The main driver behind creating the model cache was to reduce read load on mongo. Given that the size of the models really isn’t that big, the idea of having the model cached in memory and the information being accessible from that seemed like an appealing idea.

Secondly there is a desire to create a business logic tier in between the apiserver and the state layers. The idea being that we move business logic down from the apiserver so the apiserver is all about just exposing this information over the API, and up out of the state package, so the state package becomes purely a persistence mechanism. The idea here being that we could provide a fake persistence layer to test the business logic and have the tests run exceedingly fast.

However getting there from here is a bit of a problem.

First trial (success) - model config

One of the problems with the coarse grained model-config watchers that the agents use is that any change to any part of the model config causes the workers to wake up. The workers then ask for the model-config only to find that the bit they cared about wasn’t changed, so they go back to sleep. However many workers depend on model-config, and in a deployment where there are, say, 1000 units, changing a configuration value will cause in the range of perhaps 10k wake ups and requests for model-config. Every one of those read requests hits the database.

What we did was to create a model config watcher where the caller could specify the keys that they were interested in. Workers that used this watcher could safely also get the configuration from the cache.

Second trial (issues) - charm config

The aim here was to provide charm configuration from the cache, where this had the logic of dealing with the branch configuration (nee generations).

The problem here was related to the unit agent calling set charm URL, and then requesting the charm configuration. The problem is that the charm configuration is dependent on the charm version, and if the cache isn’t up to date with the database change, then you may get config for an old or missing charm.

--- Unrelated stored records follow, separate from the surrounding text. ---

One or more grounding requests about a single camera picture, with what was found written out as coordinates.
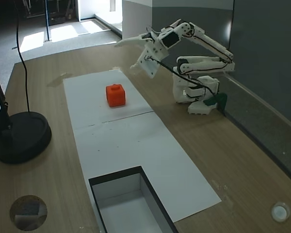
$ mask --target black cable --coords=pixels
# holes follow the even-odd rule
[[[212,70],[217,70],[217,69],[223,69],[225,68],[226,66],[228,65],[228,63],[226,63],[224,66],[222,67],[218,67],[218,68],[211,68],[211,69],[192,69],[192,70],[188,70],[184,73],[181,73],[181,74],[187,74],[187,73],[190,73],[192,71],[212,71]]]
[[[221,106],[220,101],[218,100],[218,98],[216,97],[216,95],[214,94],[214,92],[213,92],[213,91],[212,91],[208,86],[203,85],[203,83],[202,83],[201,81],[199,81],[199,80],[196,80],[197,82],[194,82],[194,81],[192,81],[192,80],[190,80],[190,79],[187,79],[187,78],[183,77],[182,75],[178,74],[178,73],[175,72],[173,69],[171,69],[168,65],[164,64],[164,63],[161,62],[161,61],[158,61],[158,60],[154,59],[153,57],[148,57],[148,59],[157,62],[158,64],[160,64],[160,65],[161,65],[162,67],[164,67],[165,69],[167,69],[167,70],[169,70],[170,72],[172,72],[173,74],[177,75],[179,78],[181,78],[181,79],[183,79],[183,80],[185,80],[185,81],[187,81],[187,82],[189,82],[189,83],[192,83],[192,84],[195,84],[195,85],[200,85],[200,86],[202,86],[203,88],[209,90],[209,92],[213,95],[215,101],[218,103],[218,110],[220,110],[220,112],[221,112],[224,116],[226,116],[226,115],[225,115],[224,108]]]
[[[191,23],[189,23],[190,26],[191,26],[191,29],[192,29],[192,32],[190,33],[190,36],[186,36],[186,35],[183,35],[183,37],[185,38],[195,38],[195,39],[198,39],[198,40],[201,40],[202,42],[204,42],[205,44],[207,44],[208,46],[212,47],[214,50],[216,50],[217,52],[219,52],[220,54],[222,54],[223,56],[225,56],[229,61],[230,63],[233,62],[233,60],[228,57],[226,54],[224,54],[222,51],[218,50],[215,46],[213,46],[212,44],[208,43],[207,41],[203,40],[202,38],[194,35],[195,34],[195,28],[194,28],[194,25],[192,25]]]
[[[15,3],[15,0],[13,0],[13,2],[14,2],[14,7],[15,7],[15,10],[16,10],[16,13],[17,13],[17,21],[16,21],[16,44],[17,44],[17,51],[18,51],[19,57],[20,57],[21,62],[23,64],[23,66],[24,66],[24,69],[25,69],[25,90],[26,90],[27,111],[30,112],[29,99],[28,99],[28,71],[27,71],[27,67],[25,65],[24,59],[23,59],[23,57],[21,55],[21,52],[20,52],[19,38],[18,38],[18,34],[19,34],[19,13],[18,13],[18,9],[17,9],[17,5]]]

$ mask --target black lamp base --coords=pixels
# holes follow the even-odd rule
[[[6,164],[24,163],[38,156],[48,145],[52,133],[44,116],[24,112],[10,116],[13,124],[9,139],[0,136],[0,161]]]

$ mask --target wooden tabletop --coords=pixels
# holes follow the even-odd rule
[[[48,208],[45,223],[35,233],[99,233],[62,80],[113,68],[131,80],[222,199],[177,222],[180,233],[291,233],[291,216],[281,224],[271,217],[278,201],[291,209],[291,180],[218,111],[209,116],[187,114],[187,105],[174,102],[167,70],[161,68],[154,79],[143,72],[133,74],[129,67],[140,53],[134,47],[105,45],[26,62],[31,110],[48,119],[53,137],[32,161],[16,166],[0,162],[0,233],[22,232],[11,222],[9,210],[25,195],[40,197]],[[6,90],[9,114],[26,111],[24,83],[23,67],[16,64]]]

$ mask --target white robotic arm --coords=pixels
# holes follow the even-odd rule
[[[161,60],[169,55],[168,50],[178,44],[182,38],[199,44],[218,56],[179,57],[177,59],[178,65],[173,69],[175,100],[179,103],[192,102],[188,110],[189,113],[208,114],[217,107],[216,96],[219,92],[219,81],[210,76],[194,79],[191,75],[233,71],[235,64],[233,63],[233,54],[206,36],[204,30],[180,19],[163,28],[160,33],[151,31],[138,37],[122,40],[115,46],[143,45],[145,49],[135,65],[140,66],[149,77],[153,78],[162,64]]]

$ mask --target red block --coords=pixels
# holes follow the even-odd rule
[[[110,107],[125,105],[125,90],[121,84],[113,84],[106,87],[107,101]]]

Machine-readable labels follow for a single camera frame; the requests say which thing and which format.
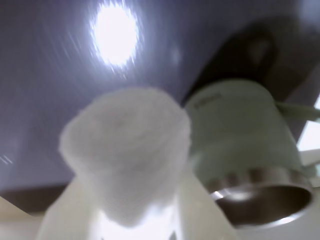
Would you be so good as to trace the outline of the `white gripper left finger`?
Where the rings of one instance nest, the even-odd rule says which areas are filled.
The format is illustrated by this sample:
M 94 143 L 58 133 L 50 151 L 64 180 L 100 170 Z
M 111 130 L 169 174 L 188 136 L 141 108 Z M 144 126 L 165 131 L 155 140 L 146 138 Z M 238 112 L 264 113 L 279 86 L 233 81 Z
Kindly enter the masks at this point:
M 74 178 L 47 209 L 37 240 L 103 240 L 101 211 Z

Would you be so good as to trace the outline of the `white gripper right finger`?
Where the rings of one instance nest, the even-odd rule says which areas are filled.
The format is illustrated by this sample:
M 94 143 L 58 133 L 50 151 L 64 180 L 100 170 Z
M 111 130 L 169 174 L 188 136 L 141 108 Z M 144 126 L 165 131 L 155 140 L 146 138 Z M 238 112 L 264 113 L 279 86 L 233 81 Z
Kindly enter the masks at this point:
M 184 163 L 174 194 L 174 232 L 177 240 L 238 240 L 222 210 Z

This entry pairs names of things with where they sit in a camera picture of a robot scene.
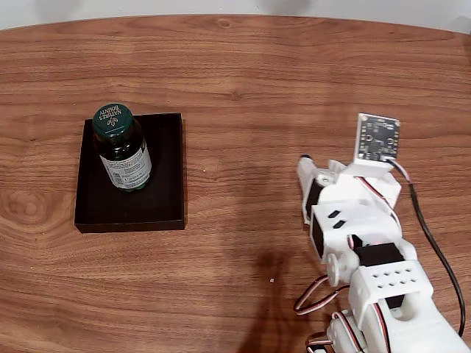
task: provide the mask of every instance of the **wooden table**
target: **wooden table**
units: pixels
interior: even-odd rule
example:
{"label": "wooden table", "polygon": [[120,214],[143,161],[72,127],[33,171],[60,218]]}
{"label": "wooden table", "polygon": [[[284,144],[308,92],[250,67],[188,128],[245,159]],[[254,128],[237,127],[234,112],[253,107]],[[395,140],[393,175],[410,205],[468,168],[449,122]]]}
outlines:
{"label": "wooden table", "polygon": [[[470,58],[465,35],[320,18],[0,32],[0,352],[303,352],[347,303],[292,310],[325,272],[295,168],[302,153],[349,163],[358,112],[402,121],[399,161],[471,312]],[[185,231],[74,228],[83,121],[113,101],[183,114]],[[397,214],[457,327],[450,280],[406,192]]]}

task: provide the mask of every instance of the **robotic arm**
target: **robotic arm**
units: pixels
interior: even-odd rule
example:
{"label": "robotic arm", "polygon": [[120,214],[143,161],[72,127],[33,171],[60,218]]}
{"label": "robotic arm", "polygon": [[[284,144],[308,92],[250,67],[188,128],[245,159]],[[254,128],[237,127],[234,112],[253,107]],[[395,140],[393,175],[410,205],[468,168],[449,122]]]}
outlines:
{"label": "robotic arm", "polygon": [[[310,313],[347,288],[350,306],[333,314],[328,340],[308,347],[311,352],[324,352],[326,343],[336,353],[471,352],[433,303],[433,287],[394,212],[400,184],[390,171],[401,168],[399,127],[395,119],[359,114],[353,163],[331,160],[321,169],[307,155],[298,163],[304,221],[327,276],[295,309]],[[327,279],[333,287],[347,285],[301,308]]]}

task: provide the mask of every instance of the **bottle label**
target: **bottle label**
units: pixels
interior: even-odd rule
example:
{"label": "bottle label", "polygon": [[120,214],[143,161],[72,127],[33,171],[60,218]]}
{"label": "bottle label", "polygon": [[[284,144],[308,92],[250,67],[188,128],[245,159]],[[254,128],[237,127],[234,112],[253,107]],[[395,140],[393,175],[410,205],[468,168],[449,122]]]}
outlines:
{"label": "bottle label", "polygon": [[100,156],[113,185],[133,189],[145,183],[152,169],[146,141],[133,156],[125,160],[107,160]]}

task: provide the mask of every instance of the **nature's bounty logo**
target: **nature's bounty logo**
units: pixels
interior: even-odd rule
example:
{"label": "nature's bounty logo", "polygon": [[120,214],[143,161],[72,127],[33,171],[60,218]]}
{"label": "nature's bounty logo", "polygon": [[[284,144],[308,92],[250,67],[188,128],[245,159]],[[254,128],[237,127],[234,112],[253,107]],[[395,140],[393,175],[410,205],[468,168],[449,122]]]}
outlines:
{"label": "nature's bounty logo", "polygon": [[112,107],[105,108],[100,110],[100,120],[108,119],[107,125],[108,126],[115,126],[118,122],[117,115],[121,114],[121,110],[119,109],[118,105],[113,105]]}

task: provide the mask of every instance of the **dark green bottle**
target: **dark green bottle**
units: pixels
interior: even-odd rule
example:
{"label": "dark green bottle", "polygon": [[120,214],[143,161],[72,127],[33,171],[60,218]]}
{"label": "dark green bottle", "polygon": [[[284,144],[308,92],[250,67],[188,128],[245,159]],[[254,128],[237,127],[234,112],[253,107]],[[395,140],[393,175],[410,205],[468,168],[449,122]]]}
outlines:
{"label": "dark green bottle", "polygon": [[118,189],[142,189],[152,163],[141,125],[123,104],[100,108],[93,117],[93,140],[111,182]]}

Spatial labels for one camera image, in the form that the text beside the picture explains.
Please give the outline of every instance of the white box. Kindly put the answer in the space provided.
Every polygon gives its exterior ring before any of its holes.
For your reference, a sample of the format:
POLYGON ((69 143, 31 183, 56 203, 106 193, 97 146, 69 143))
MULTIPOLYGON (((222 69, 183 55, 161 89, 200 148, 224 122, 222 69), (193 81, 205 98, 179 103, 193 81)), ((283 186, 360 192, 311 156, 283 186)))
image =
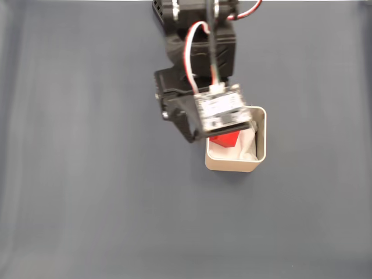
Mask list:
POLYGON ((260 106, 248 106, 252 118, 257 123, 256 152, 258 160, 219 159, 210 154, 211 146, 206 139, 205 165, 210 170, 241 171, 249 173, 254 170, 266 157, 266 111, 260 106))

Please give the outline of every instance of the gray table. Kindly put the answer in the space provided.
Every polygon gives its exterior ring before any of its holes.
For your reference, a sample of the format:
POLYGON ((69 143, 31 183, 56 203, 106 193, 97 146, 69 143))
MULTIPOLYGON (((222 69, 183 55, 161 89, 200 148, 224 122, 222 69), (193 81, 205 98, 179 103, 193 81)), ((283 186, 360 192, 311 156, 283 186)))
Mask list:
POLYGON ((28 4, 0 278, 371 278, 364 12, 265 2, 235 24, 233 80, 268 115, 267 158, 242 174, 209 171, 161 120, 149 2, 28 4))

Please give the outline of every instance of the black servo bracket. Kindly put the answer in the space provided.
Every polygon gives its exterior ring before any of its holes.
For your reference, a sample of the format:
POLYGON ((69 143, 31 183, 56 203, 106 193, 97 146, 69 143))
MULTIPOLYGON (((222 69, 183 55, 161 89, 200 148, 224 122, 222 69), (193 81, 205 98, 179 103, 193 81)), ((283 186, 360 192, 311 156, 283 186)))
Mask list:
MULTIPOLYGON (((156 98, 162 118, 172 121, 188 142, 248 128, 240 124, 205 132, 198 115, 193 92, 185 78, 183 51, 188 29, 195 22, 206 21, 206 0, 153 0, 152 9, 162 25, 166 37, 166 49, 172 68, 156 71, 156 98), (195 126, 191 131, 190 122, 195 126)), ((216 56, 221 80, 228 82, 234 70, 236 36, 227 16, 238 14, 238 0, 215 0, 216 56)), ((192 48, 191 64, 199 92, 206 92, 211 85, 208 37, 197 31, 192 48)))

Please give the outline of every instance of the red object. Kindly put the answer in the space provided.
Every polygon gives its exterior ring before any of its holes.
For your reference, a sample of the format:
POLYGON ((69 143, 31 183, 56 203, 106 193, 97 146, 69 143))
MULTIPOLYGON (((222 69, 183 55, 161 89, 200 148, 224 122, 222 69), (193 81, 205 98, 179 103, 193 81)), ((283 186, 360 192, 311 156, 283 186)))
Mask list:
POLYGON ((235 144, 237 144, 238 137, 239 131, 223 135, 217 135, 215 137, 210 137, 209 139, 215 144, 219 144, 223 147, 234 147, 235 144))

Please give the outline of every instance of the cable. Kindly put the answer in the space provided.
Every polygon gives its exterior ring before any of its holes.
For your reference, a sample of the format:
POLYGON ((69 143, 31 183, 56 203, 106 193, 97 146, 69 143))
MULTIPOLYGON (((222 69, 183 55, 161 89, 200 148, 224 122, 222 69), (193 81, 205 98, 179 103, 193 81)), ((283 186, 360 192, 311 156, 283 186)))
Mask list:
MULTIPOLYGON (((253 7, 251 7, 249 10, 247 10, 246 12, 244 13, 241 13, 238 15, 238 19, 243 19, 249 15, 251 15, 262 3, 262 0, 257 0, 257 2, 255 3, 255 5, 253 7)), ((227 17, 228 20, 234 20, 234 15, 229 15, 227 17)))
POLYGON ((208 24, 207 22, 196 22, 194 23, 190 29, 188 30, 188 33, 186 35, 186 39, 185 39, 185 49, 184 49, 184 66, 185 66, 185 72, 186 72, 186 76, 187 76, 187 79, 191 85, 191 88, 194 92, 194 94, 197 94, 199 93, 199 90, 198 90, 198 86, 194 80, 194 77, 192 75, 192 69, 191 69, 191 45, 192 45, 192 39, 194 38, 194 35, 195 35, 195 32, 196 32, 196 29, 198 29, 199 26, 203 26, 203 31, 206 33, 206 34, 210 34, 210 31, 209 31, 209 27, 208 27, 208 24))
POLYGON ((214 81, 213 83, 219 83, 220 77, 217 67, 216 38, 214 36, 214 2, 212 2, 212 0, 206 0, 206 15, 210 31, 210 34, 208 36, 210 69, 212 71, 212 74, 216 77, 216 81, 214 81))

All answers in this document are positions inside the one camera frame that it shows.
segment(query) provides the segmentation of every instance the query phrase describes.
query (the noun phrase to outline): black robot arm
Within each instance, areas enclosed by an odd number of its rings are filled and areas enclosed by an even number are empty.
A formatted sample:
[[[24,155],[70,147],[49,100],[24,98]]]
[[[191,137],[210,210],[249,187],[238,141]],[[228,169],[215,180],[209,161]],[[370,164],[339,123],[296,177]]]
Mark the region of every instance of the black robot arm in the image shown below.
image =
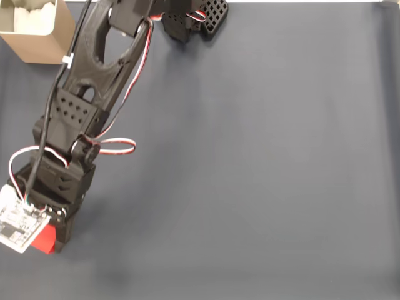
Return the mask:
[[[206,13],[202,24],[188,17],[197,10]],[[187,42],[194,31],[212,38],[227,13],[225,0],[100,0],[96,4],[72,43],[73,59],[64,84],[58,86],[65,64],[49,96],[48,112],[34,126],[35,143],[41,145],[42,151],[32,152],[30,163],[14,175],[21,192],[29,195],[29,203],[45,207],[51,216],[57,252],[71,238],[74,217],[91,186],[96,170],[93,162],[101,149],[94,138],[102,133],[145,50],[152,30],[151,17],[162,19],[172,38]],[[105,64],[104,48],[111,28],[130,35],[133,43],[120,58]],[[94,90],[91,101],[84,99],[88,89]],[[44,152],[44,146],[62,155],[68,167]]]

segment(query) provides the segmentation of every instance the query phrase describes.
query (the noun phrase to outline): cardboard box
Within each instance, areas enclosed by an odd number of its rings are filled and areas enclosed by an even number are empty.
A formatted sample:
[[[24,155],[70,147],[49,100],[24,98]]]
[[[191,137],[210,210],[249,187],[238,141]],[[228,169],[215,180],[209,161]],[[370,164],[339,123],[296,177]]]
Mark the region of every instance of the cardboard box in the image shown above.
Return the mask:
[[[46,3],[56,6],[54,28],[48,35],[14,32],[14,9],[41,9]],[[25,63],[60,64],[68,52],[75,21],[64,0],[0,0],[0,36]]]

Next trial target - status

juju status is one of the areas where the user expects slight latency. The operator knows that the agents are busy bringing the world into a state that matches the planned model.

If we have everything we need for status available in the cache, we should be able to respond to status calls even on the biggest models in less than 50ms. If we can make it seem immediate for the operator, this is a big deal.

Rules for cache usage

  1. Watchers can be added to the cache and used by agents or clients.
  2. Use the database as a source of data in the general case

There will be exceptions to rule 2, but they are exceptions at this stage. At least if we use watchers from the cache and data from the database we will always be good enough.

1 Like

We have a recently added mechanism to ensure that the cache is primed with the working model before we attempt to use it, but there is no general logic to make the same guarantee for other entities.

As it stands, this means that watchers would need to be independent of any other cache data for instantiation.

The charm-configuration case was a series of land-mines related to the complexity of the uniter:

  • Install is an exception to the normal hook execution workflow.
  • The uniter sets the unit charm upon installation, which it immediately relies upon for retrieving and watching charm config.
  • Subordinates become nascent when relations are entered into, making it possible for an agent that is relatively fast compared to the controller to hit the cache for data that is not yet present.

One option here would have been to “double down” on cache usage so that we didn’t have the hybrid case of events being triggered directly from state that subsequently required cache usage, but this was not acceptable in terms of risk or time constraints.